Provided entries:
------------------------------------

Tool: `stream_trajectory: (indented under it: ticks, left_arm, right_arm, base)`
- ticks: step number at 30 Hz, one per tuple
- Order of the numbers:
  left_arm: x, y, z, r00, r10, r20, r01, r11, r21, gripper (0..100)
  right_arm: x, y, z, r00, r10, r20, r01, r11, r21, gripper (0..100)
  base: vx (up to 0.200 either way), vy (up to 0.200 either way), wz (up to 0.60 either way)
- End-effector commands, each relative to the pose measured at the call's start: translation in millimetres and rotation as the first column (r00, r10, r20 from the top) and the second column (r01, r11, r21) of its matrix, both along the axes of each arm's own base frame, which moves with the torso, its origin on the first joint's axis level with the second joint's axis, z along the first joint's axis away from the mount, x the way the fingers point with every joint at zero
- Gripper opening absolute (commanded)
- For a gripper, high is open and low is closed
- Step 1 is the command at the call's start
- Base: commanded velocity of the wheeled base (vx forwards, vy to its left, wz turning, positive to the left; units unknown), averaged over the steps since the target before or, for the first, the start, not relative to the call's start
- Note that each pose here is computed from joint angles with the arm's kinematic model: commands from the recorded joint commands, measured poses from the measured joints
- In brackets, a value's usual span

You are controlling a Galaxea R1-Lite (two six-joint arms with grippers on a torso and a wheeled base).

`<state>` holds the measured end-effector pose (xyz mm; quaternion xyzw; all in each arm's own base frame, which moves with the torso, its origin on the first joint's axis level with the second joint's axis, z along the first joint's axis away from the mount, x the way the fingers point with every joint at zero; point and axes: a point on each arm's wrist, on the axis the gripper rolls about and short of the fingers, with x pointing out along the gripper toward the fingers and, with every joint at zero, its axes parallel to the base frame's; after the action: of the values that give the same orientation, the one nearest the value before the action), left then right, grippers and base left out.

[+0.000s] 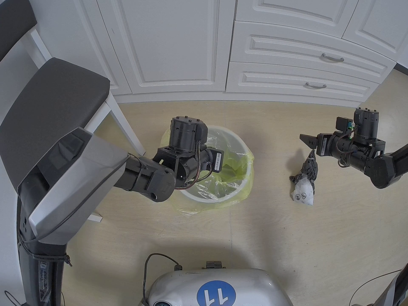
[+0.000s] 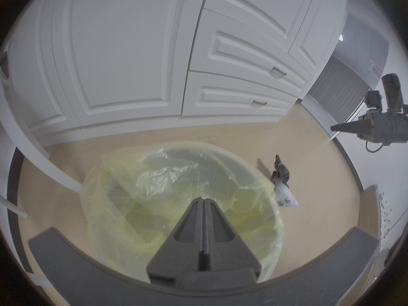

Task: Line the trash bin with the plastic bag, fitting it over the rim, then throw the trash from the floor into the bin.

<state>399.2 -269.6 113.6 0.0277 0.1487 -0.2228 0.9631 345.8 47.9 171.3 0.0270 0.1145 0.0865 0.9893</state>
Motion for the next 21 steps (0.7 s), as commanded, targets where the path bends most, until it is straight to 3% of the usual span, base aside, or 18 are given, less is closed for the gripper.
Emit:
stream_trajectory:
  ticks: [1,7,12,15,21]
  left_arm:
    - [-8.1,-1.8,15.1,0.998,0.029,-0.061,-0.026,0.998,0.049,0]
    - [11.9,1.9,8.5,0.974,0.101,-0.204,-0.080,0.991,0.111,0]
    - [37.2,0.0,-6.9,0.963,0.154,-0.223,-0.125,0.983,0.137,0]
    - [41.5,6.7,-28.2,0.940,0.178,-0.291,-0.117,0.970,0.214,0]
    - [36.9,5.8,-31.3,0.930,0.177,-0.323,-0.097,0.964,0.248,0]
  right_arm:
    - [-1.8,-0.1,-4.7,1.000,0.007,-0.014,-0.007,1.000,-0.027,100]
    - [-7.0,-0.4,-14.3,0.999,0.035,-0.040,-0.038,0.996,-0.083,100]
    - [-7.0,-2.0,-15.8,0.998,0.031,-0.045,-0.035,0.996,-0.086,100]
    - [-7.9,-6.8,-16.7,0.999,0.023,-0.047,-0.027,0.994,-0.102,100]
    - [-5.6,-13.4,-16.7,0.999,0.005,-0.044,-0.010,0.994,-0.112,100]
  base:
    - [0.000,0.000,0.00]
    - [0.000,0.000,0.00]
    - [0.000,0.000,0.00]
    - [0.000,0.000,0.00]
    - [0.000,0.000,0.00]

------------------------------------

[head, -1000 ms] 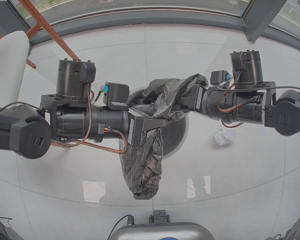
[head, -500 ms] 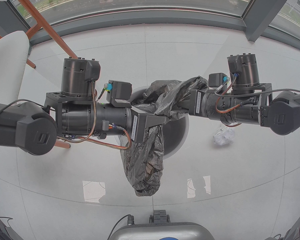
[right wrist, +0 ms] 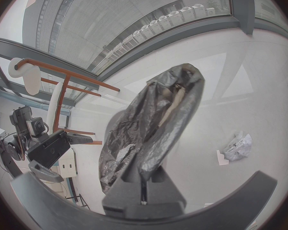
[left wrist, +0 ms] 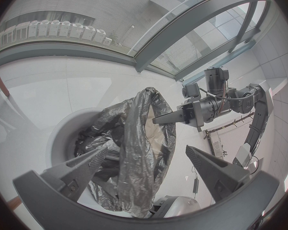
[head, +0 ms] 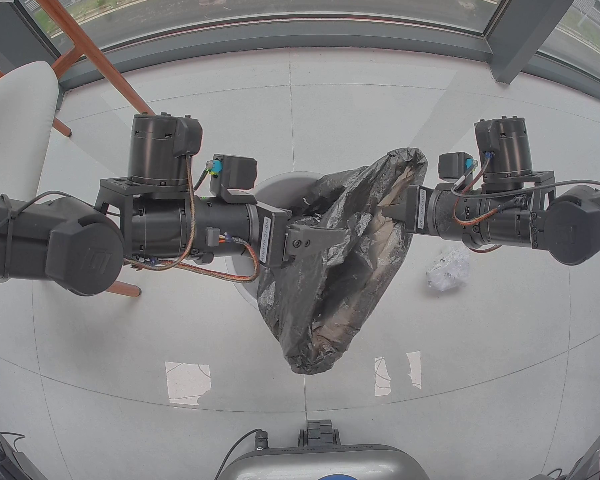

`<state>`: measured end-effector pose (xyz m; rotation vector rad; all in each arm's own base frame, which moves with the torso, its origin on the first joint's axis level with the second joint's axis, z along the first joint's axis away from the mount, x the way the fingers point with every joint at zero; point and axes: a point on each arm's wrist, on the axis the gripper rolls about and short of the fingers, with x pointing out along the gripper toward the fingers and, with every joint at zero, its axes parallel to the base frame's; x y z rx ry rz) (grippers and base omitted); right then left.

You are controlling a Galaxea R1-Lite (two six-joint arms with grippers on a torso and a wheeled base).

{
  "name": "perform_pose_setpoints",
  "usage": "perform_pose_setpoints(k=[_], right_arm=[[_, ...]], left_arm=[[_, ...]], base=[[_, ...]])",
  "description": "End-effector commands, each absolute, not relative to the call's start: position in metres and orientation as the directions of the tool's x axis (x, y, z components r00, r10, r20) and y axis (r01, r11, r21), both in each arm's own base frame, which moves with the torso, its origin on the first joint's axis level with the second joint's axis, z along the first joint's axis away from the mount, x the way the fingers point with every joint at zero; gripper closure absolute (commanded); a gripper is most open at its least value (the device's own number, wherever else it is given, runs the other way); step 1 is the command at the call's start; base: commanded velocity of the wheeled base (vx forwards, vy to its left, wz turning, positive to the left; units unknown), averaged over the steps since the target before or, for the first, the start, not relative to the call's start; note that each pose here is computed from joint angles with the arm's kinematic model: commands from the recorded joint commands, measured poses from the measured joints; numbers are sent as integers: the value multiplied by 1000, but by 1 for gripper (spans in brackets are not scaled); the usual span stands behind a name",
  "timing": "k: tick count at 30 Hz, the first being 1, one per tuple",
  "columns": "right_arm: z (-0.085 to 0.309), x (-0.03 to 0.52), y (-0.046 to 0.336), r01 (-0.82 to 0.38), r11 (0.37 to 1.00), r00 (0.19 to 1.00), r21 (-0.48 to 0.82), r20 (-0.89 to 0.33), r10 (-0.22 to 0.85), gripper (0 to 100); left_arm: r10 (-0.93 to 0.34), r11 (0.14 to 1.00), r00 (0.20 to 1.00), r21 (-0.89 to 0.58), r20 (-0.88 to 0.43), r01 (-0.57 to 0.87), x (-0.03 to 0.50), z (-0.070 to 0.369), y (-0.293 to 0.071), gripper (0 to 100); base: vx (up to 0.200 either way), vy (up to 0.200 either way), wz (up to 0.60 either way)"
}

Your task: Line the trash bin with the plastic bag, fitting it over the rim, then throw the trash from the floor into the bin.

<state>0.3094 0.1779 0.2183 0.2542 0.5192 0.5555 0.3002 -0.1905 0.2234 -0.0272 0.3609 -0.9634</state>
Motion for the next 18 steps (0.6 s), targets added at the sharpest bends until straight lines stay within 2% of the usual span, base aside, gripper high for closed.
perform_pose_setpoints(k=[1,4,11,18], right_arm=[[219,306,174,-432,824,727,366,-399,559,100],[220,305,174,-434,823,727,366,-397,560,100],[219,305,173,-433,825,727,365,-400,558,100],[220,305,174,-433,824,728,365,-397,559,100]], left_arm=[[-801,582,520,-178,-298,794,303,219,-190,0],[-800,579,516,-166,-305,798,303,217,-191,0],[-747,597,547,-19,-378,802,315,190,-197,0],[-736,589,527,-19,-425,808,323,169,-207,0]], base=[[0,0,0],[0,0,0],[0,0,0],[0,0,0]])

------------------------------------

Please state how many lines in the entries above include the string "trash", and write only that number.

2